Drame tardif à Dallas
L'Espagne et le Portugal ont disputé un match tendu, souvent poussif, dans le cadre des huitièmes de finale de la Coupe du monde à Dallas, le score étant débloqué à la 90e minute. Le remplaçant Mikel Merino, servi par Ferran Torres, a glissé le ballon au fond des filets pour offrir à l'Espagne une victoire 1-0. Le but est survenu alors que le match semblait se diriger vers les prolongations, les deux équipes peinant à se créer des occasions nettes en seconde période.
Il ne se passe pas grand-chose après la pause.
La première mi-temps avait été plus prometteuse. L'Espagnol Mikel Oyarzabal a manqué une occasion précoce à la 8e minute après une passe astucieuse de Dani Olmo, tandis que le Portugais Nuno Mendes a touché la barre transversale d'une frappe lointaine. Cristiano Ronaldo, à 41 ans, a vu un tir à bout portant repoussé par Unai Simón et a ensuite dribblé trois défenseurs avant d'être taclé.
- Mikel Oyarzabal manque une occasion nette pour l'Espagne après une passe de Dani Olmo.
- Nuno Mendes touche la barre transversale pour le Portugal ; Ronaldo voit son tir repoussé.
- 0-0 à la pause après une première mi-temps animée.
- Nuno Mendes est contraint de quitter le terrain sur blessure, remplacé par Nélson Semedo.
- Mikel Merino marque le but de la victoire, servi par Ferran Torres.
Les adieux de Ronaldo à la Coupe du monde
L'élimination du Portugal marque probablement la fin de la carrière de Ronaldo en Coupe du monde, et peut-être même de sa carrière internationale. L'attaquant, qui avait inscrit un triplé contre l'Espagne lors de la phase de groupes en 2018, n'a pas réussi à trouver le chemin des filets cette fois-ci. Après le coup de sifflet final, il avait l'air abattu tandis que l'Espagne célébrait.
C'est absurde, on voit qu'il inspire les autres joueurs. Il occupe toujours deux défenseurs.

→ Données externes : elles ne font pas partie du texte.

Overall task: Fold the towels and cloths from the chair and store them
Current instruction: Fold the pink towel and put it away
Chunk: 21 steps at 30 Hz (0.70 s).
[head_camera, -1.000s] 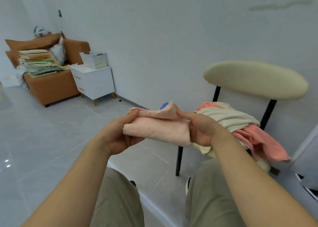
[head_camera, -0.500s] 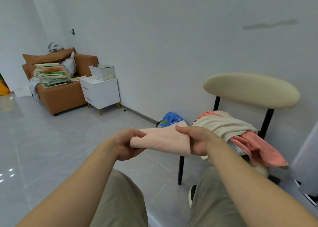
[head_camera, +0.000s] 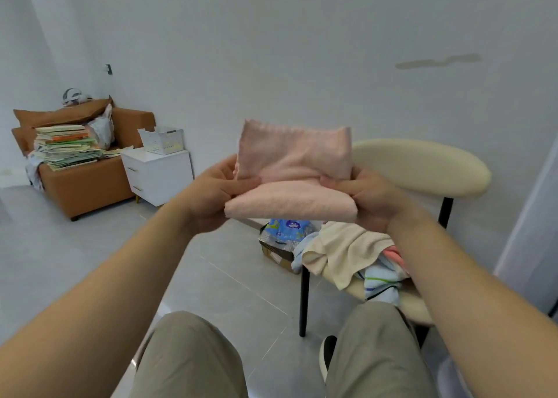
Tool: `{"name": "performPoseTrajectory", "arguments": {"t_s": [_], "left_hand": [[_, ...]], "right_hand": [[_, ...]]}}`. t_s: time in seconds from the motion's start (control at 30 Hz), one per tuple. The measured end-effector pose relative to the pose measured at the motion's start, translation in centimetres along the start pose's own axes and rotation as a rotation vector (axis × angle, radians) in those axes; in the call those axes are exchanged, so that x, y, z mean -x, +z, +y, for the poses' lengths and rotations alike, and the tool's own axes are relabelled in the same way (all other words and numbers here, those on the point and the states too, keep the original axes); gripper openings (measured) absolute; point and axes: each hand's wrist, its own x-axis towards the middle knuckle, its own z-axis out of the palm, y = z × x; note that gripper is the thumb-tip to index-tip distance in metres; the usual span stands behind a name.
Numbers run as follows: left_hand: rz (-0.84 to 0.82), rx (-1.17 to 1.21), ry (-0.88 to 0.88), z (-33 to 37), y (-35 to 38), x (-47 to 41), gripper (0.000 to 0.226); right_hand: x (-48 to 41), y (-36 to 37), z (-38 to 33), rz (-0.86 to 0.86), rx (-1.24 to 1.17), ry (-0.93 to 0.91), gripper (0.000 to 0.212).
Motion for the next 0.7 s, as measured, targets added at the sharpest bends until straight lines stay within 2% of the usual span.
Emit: {"name": "performPoseTrajectory", "arguments": {"t_s": [0.1, 0.13, 0.2, 0.27, 0.3, 0.37, 0.43, 0.5, 0.6, 0.7], "left_hand": [[-0.054, -0.078, 0.139, 2.3, 0.9, 0.9, 0.049], [-0.107, -0.108, 0.16, 2.8, 1.2, 1.2, 0.05], [-0.187, -0.153, 0.176, 3.3, 1.5, 1.8, 0.035], [-0.223, -0.142, 0.182, 3.5, 1.7, 2.1, 0.037], [-0.251, -0.118, 0.177, 3.5, 1.8, 2.2, 0.035], [-0.303, -0.067, 0.165, 3.3, 1.9, 2.2, 0.017], [-0.287, -0.02, 0.135, 2.9, 1.5, 1.7, 0.011], [-0.243, 0.007, 0.104, 2.4, 1.2, 0.8, 0.019], [-0.139, 0.068, 0.032, 1.2, 0.5, -1.1, 0.023], [-0.066, 0.062, -0.054, -0.7, -0.9, -4.2, 0.029]], "right_hand": [[1.8, -0.1, -2.5, -0.05, 0.037, -0.137, 0.041], [2.5, -0.2, -2.9, -0.075, 0.062, -0.156, 0.039], [3.8, -0.3, -3.6, -0.128, 0.115, -0.186, 0.025], [4.9, -0.5, -4.3, -0.15, 0.138, -0.224, 0.032], [5.3, -0.5, -4.7, -0.166, 0.138, -0.238, 0.027], [5.6, -0.9, -5.1, -0.181, 0.14, -0.245, 0.017], [5.1, -1.4, -5.0, -0.162, 0.149, -0.225, 0.032], [4.4, -2.0, -4.5, -0.136, 0.131, -0.162, 0.051], [2.2, -2.5, -3.4, -0.095, 0.105, -0.075, 0.051], [-1.1, -3.3, -1.8, -0.031, 0.145, 0.014, 0.04]]}}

Et je pense qu'il a déjà marqué trois buts.
L'entraîneur du Portugal, Roberto Martinez, a fait entrer Rafael Leão et a procédé à des changements défensifs, mais la défense espagnole, qui n'a plus encaissé de but en Coupe du monde depuis 701 minutes, a tenu bon. Le gardien espagnol Unai Simón n'a pas encore dû aller chercher le ballon au fond de ses filets dans ce tournoi.

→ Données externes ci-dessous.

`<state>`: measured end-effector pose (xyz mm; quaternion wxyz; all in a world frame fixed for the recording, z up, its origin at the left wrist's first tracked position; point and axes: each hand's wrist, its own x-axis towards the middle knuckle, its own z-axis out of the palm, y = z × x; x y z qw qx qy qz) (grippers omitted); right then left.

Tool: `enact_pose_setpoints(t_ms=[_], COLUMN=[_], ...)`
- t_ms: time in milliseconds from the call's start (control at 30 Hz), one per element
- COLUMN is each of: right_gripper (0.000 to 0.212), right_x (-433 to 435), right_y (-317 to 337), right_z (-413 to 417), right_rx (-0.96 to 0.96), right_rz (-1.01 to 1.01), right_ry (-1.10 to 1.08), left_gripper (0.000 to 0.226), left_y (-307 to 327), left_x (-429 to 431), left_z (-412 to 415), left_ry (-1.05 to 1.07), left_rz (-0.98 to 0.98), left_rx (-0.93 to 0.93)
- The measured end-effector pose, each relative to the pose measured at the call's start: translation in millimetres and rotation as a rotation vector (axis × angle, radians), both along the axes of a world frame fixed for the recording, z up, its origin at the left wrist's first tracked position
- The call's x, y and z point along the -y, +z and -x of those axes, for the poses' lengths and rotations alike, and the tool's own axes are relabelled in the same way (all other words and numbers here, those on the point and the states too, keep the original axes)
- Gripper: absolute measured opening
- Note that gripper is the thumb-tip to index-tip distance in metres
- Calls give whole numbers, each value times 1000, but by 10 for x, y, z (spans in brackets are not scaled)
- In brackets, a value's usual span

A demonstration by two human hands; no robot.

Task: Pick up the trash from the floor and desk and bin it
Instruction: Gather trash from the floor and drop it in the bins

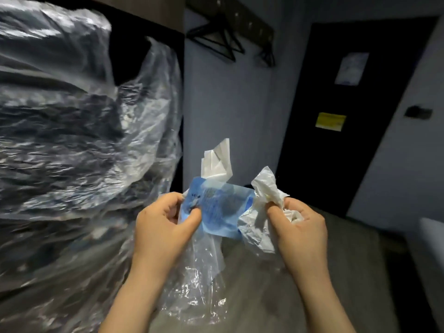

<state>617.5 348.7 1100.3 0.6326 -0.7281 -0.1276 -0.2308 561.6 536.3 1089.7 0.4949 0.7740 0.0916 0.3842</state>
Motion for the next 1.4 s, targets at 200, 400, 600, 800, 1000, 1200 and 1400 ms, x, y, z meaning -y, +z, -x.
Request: enact_pose_setpoints(t_ms=[200,400,600,800,1000,1200,1400], right_gripper=[22,32,32,27,16,14,19], right_x=[973,1581,1974,2130,1926,1811,1793], right_y=[-125,-265,-420,-598,-709,-830,-1055], right_z=[-533,-1019,-1611,-2455,-3643,-4750,-5751], right_rx=[-66,-109,-143,-228,-304,-355,-402], right_rz=[-22,-52,-75,-47,18,113,174], right_ry=[-182,-206,-255,-241,-200,-216,-183], left_gripper=[7,12,17,13,17,12,16], left_y=[-128,-278,-403,-738,-900,-1130,-1355], left_x=[794,1393,1738,1665,1439,1156,1069], left_z=[-842,-1505,-2221,-3065,-4187,-5234,-6149], left_ry=[-172,-254,-319,-316,-314,-248,-231], left_rz=[-4,18,2,23,54,-62,-83], left_rx=[-56,-89,-139,-243,-271,-362,-443])
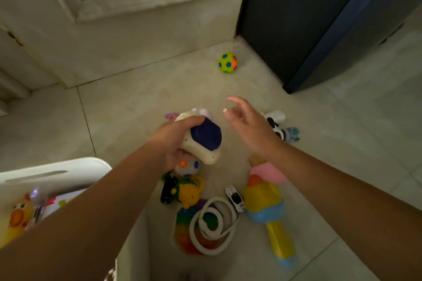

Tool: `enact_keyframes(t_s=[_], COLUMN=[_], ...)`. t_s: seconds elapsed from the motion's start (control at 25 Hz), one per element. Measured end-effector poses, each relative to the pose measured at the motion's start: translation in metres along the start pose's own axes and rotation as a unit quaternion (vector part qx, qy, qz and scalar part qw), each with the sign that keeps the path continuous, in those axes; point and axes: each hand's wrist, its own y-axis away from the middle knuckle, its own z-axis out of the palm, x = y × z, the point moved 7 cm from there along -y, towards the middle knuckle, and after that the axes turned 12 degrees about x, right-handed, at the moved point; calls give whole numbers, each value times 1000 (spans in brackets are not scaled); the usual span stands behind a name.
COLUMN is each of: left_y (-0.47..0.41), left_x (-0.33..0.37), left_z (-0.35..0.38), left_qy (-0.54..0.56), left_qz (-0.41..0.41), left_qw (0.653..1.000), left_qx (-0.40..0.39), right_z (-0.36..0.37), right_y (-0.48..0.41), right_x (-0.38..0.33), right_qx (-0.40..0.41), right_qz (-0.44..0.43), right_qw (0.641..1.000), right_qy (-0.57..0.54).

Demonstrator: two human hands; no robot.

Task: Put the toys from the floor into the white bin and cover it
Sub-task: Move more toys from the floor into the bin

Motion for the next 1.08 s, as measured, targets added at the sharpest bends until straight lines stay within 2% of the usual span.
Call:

La controverse Balogun plane sur États-Unis-Belgique
Alors que l'Espagne avançait, l'attention s'est portée sur Seattle, où les États-Unis affrontaient la Belgique tôt mardi matin. Le match a été éclipsé par l'éligibilité de l'attaquant américain Folarin Balogun, dont la suspension a été levée par la FIFA après un appel téléphonique du président Donald Trump. Balogun a débuté la rencontre, tandis que la Belgique a laissé Kevin De Bruyne, Jérémy Doku et Romelu Lukaku sur le banc.
Supposons que Balogun joue, que les États-Unis battent la Belgique et qu'un organe d'appel comme le TAS déclare plus tard que le joueur était inéligible. Le résultat du match devient alors soudainement incertain, indépendamment de ce qui s'est passé sur le terrain.
Des experts juridiques ont noté que la décision de la FIFA de déclarer Balogun éligible pourrait protéger les États-Unis de sanctions ultérieures, mais cet épisode a soulevé des questions sur l'ingérence politique dans le tournoi.
La suite
L'Espagne affrontera le vainqueur de États-Unis-Belgique en quarts de finale vendredi soir. Le bilan défensif de l'Espagne (six clean sheets consécutifs en Coupe du monde, une première dans le tournoi) en fait un adversaire redoutable, même si son attaque n'a pas encore trouvé la régularité. Pour le Portugal, l'heure est à la vie après Ronaldo, tandis que le vainqueur de États-Unis-Belgique doit rapidement se remobiliser pour un délai court.